Goodbye Etc. - Last Gasp (Cover Artwork)
Staff Review

Goodbye Etc.

Last Gasp (2009)

self-released


Jerking off on the corpses of the Ramones can be totally rad and all, but sometimes it's fun to spin a pop-punk band that lets Joey, Johnny and Dee Dee rest in peace. One such act is Philadelphia, Pa.'s Goodbye Etc. On the band's Last Gasp EP, the trio fires off seven expertly crafted tunes in the vein of `90s pop-punk acts like MxPx, Jughead's Revenge and early Green Day.

Though self-released, Last Gasp (which is hopefully just hyperbole) has all the sheen and clarity of a SideOneDummy or Fat Wreck release, thanks to production from Dan Malsch (Bigwig, Forever the Sickest Kids) and mixing and mastering from Paul Leavitt (Strike Anywhere, Circa Survive, Senses Fail). This helps the band's copious hooks shine. Track four, "My Body Is a Battleground" is arguably the strongest track here, stuffed with catchy choruses, a guitar solo and that punk staple, the "whoa." The song itself is about drug-induced lethargy (like Green Day's "Green Day"!). While it doesn't reinvent punk rock, it's still a really fun song about being really bored.

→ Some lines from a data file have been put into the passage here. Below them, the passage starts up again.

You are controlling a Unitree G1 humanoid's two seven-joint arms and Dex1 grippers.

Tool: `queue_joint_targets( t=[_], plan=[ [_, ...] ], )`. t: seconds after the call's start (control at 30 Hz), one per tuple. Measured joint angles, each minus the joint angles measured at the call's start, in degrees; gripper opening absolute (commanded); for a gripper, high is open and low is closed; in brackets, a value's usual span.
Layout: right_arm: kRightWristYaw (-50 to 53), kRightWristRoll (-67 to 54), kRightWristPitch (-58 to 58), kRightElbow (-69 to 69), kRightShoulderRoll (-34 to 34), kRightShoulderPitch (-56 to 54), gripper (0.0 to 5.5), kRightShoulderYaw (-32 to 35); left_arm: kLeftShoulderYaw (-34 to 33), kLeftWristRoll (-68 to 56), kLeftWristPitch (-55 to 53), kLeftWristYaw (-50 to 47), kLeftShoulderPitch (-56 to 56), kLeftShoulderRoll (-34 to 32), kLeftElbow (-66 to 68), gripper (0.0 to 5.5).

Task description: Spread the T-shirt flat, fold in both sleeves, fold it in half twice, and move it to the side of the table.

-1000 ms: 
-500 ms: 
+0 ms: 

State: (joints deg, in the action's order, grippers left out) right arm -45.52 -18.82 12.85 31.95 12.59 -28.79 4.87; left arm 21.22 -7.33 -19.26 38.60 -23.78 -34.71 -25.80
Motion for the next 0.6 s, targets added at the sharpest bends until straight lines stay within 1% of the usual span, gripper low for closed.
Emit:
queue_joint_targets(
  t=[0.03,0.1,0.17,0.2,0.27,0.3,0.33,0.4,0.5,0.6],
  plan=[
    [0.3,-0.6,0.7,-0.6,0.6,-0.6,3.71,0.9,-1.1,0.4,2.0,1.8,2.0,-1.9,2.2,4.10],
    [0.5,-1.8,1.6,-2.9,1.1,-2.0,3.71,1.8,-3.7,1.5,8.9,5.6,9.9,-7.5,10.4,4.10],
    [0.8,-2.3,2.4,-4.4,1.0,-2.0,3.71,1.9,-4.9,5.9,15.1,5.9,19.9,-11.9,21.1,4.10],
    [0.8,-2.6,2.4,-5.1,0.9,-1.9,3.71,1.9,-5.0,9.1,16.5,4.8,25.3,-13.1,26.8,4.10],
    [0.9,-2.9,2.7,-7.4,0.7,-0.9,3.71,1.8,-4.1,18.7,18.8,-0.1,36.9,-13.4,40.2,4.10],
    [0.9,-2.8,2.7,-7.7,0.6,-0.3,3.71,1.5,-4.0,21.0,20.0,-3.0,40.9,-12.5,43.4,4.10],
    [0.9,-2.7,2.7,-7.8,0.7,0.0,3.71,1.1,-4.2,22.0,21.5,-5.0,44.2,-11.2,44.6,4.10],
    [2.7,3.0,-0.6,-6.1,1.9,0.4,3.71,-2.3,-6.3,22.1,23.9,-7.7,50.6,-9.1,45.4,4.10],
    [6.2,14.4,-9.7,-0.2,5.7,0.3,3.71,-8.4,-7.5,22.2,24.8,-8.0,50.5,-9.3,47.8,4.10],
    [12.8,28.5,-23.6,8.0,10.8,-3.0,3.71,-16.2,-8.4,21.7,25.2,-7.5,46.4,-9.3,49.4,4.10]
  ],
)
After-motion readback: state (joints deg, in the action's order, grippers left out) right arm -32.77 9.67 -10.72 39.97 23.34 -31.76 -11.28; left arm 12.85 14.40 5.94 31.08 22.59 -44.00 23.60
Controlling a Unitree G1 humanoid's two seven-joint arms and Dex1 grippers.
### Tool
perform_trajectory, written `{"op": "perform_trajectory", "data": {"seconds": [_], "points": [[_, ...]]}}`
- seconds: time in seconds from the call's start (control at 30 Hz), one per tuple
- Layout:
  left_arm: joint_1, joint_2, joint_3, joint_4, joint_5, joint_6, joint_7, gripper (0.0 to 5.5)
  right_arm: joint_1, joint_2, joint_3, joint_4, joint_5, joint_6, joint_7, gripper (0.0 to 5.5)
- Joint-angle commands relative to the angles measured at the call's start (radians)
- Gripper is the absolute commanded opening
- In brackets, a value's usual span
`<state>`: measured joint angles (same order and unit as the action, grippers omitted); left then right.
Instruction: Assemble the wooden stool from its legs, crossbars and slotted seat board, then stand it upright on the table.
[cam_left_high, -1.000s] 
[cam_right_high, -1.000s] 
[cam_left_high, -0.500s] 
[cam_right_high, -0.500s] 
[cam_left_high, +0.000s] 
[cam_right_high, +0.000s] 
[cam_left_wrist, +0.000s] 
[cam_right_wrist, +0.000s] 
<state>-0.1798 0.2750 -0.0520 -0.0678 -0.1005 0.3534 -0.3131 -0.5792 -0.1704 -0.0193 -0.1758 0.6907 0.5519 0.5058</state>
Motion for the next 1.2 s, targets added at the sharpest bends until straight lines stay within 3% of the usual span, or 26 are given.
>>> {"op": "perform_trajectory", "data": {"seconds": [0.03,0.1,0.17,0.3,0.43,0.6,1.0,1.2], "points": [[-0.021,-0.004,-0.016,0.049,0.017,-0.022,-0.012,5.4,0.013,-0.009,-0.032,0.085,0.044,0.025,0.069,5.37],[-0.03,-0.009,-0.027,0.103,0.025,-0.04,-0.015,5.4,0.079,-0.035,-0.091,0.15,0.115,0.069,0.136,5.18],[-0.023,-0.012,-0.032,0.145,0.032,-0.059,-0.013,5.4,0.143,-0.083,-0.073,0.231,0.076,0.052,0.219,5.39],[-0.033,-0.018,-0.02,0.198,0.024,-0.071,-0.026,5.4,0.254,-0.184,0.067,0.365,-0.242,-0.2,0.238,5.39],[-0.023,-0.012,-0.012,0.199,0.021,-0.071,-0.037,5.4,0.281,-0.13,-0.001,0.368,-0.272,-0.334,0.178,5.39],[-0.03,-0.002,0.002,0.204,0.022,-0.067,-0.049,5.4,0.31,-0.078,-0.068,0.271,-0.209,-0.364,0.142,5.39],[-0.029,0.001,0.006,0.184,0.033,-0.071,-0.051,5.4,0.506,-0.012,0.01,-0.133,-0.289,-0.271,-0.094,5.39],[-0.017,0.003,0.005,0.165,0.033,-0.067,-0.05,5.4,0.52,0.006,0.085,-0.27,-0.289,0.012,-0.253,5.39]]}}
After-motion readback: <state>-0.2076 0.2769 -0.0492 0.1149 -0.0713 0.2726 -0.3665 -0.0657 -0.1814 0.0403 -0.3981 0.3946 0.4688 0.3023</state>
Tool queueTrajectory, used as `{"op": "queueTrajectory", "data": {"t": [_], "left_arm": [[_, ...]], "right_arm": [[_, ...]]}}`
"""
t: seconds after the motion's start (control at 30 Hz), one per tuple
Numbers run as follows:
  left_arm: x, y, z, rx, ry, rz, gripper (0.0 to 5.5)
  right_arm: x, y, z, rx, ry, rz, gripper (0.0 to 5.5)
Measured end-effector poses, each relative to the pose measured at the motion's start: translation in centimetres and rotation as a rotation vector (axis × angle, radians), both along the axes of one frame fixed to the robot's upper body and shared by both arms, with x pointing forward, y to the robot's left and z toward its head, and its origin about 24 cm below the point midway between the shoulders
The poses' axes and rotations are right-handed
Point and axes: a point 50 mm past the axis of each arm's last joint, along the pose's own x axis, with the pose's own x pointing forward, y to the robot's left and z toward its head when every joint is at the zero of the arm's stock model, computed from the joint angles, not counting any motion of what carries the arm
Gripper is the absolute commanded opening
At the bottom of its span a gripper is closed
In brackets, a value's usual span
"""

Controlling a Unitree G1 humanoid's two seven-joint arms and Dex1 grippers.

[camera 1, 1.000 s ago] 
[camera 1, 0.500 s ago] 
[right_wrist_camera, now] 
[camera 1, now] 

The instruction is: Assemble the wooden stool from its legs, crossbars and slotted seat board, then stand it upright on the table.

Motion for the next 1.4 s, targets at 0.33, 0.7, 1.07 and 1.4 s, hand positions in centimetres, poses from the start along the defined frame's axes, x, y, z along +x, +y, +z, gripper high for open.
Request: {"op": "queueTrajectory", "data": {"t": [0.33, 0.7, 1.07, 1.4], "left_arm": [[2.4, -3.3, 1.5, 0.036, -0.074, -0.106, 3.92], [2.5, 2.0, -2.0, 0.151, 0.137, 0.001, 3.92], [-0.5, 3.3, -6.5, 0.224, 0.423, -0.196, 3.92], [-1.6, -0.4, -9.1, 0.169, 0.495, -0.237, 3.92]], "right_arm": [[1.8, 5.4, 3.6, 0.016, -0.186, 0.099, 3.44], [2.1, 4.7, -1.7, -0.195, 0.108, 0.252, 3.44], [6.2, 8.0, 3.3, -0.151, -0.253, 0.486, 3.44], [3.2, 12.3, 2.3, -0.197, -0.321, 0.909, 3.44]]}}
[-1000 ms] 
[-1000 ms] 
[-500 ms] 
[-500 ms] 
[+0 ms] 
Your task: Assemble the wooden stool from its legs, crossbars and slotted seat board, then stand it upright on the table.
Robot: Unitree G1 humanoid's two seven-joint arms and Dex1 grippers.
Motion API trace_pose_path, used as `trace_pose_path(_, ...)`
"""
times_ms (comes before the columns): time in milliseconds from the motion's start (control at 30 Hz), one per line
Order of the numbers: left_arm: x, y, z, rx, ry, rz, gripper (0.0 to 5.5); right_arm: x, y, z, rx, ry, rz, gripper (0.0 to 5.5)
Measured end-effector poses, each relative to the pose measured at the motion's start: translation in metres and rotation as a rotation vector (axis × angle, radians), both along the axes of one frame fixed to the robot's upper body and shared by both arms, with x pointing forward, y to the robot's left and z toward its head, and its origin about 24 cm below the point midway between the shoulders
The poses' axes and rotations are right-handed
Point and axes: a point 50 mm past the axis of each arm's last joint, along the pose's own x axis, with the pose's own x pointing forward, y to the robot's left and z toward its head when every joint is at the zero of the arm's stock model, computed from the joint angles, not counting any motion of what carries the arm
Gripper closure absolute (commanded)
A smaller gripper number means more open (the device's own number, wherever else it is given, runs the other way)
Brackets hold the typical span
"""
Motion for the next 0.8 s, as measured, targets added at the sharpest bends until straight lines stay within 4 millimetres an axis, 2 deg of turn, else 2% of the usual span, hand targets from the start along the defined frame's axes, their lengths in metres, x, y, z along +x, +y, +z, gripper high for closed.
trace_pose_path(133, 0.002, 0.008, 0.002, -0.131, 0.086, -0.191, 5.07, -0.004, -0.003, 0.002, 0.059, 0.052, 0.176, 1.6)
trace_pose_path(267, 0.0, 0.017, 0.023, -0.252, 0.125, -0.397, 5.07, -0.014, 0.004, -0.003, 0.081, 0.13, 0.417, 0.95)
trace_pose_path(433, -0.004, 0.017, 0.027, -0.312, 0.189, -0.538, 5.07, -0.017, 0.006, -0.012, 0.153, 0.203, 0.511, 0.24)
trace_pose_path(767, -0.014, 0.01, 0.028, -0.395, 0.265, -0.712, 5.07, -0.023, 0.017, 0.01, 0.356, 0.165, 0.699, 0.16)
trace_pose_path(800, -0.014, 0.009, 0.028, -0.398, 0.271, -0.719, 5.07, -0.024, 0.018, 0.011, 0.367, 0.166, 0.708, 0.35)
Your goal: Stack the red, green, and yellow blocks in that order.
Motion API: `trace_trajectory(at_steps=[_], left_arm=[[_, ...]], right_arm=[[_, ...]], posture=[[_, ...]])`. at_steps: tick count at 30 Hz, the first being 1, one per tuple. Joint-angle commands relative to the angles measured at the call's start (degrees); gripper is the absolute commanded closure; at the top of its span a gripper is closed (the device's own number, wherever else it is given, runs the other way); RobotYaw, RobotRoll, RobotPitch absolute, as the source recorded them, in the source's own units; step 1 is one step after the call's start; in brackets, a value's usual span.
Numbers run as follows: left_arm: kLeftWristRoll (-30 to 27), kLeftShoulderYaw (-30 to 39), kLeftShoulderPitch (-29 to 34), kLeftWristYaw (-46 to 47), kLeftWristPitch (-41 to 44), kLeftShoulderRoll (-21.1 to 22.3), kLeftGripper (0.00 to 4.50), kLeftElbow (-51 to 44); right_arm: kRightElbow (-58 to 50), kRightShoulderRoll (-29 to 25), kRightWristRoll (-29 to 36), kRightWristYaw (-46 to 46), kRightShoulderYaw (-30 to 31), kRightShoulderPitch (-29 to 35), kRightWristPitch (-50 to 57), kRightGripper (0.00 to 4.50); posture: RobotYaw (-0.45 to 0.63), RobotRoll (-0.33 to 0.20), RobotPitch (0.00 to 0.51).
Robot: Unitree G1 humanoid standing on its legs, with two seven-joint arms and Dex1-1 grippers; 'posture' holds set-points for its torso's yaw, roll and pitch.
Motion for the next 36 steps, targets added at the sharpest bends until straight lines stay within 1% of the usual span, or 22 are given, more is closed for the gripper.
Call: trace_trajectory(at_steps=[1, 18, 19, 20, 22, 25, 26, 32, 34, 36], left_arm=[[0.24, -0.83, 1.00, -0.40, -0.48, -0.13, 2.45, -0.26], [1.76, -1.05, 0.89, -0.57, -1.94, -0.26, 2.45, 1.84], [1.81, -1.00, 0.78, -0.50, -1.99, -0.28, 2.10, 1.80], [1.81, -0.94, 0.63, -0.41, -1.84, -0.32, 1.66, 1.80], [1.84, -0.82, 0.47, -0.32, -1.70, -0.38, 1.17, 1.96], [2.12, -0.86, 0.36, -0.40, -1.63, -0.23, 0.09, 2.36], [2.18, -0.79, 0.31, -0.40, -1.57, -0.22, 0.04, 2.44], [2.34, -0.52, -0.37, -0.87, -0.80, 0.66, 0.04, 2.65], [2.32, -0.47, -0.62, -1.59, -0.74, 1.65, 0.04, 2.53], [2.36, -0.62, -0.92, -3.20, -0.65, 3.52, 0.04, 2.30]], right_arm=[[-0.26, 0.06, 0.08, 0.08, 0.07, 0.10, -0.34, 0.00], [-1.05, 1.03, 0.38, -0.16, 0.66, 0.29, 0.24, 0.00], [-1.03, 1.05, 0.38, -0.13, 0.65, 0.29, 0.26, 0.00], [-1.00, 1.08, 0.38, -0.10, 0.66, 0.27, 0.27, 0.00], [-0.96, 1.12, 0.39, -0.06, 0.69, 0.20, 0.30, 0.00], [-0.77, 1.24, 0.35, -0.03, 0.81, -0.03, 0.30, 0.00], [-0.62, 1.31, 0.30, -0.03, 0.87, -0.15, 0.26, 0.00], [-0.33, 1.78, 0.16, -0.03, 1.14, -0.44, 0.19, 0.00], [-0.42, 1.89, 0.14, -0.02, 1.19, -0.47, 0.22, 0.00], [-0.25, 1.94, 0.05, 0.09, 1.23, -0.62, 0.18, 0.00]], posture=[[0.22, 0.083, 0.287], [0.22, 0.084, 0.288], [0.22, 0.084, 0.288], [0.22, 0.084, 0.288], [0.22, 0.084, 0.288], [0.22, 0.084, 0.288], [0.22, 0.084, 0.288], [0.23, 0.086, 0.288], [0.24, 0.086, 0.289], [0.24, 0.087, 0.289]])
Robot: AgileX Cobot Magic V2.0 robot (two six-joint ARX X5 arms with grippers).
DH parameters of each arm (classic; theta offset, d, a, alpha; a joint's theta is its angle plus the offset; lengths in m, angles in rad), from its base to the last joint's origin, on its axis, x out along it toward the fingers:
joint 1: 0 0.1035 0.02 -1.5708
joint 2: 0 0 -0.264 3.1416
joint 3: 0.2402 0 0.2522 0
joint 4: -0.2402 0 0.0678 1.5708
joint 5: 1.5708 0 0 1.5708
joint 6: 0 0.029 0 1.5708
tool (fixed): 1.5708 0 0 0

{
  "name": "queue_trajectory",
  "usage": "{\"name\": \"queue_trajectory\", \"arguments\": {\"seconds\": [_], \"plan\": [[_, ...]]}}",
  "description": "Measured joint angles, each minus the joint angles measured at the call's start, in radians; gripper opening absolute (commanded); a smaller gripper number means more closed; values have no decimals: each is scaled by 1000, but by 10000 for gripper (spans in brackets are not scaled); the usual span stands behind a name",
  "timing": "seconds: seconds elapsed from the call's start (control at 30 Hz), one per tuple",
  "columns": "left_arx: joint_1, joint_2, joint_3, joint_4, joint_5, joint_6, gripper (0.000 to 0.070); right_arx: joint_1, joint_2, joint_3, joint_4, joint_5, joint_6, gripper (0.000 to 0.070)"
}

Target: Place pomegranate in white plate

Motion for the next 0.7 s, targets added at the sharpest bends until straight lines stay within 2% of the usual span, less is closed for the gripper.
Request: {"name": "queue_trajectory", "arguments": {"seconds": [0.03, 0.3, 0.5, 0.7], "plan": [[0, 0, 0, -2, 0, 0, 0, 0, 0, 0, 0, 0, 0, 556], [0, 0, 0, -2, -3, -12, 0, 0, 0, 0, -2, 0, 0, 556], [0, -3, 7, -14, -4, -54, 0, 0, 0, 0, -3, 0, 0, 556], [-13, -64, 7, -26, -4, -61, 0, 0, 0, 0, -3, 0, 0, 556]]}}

"My Body Is a Battleground" is also representative of Last Gasp as a whole. What listeners get here are seven uncomplicated, easy-to-love pop-punk songs about feeling stagnant and kind of, sort of, maybe hating your friends. Which doubles as the EP's lone drawback. With the exception of the title track, the songs all clock in around three, three-and-a-half minutes, which blurs the tracks' diatribes together after a while.

But how much that bothers listeners depends on their feelings towards pop-punk as a whole. As for me, I could listen to tracks like "All the Rage" and "Happily in Misery" all day. This stuff is my bread ‘n' butter. Diss tracks always sound better when they're pop-punk, and Goodbye Etc. somehow made a party record out of bile and disaffection.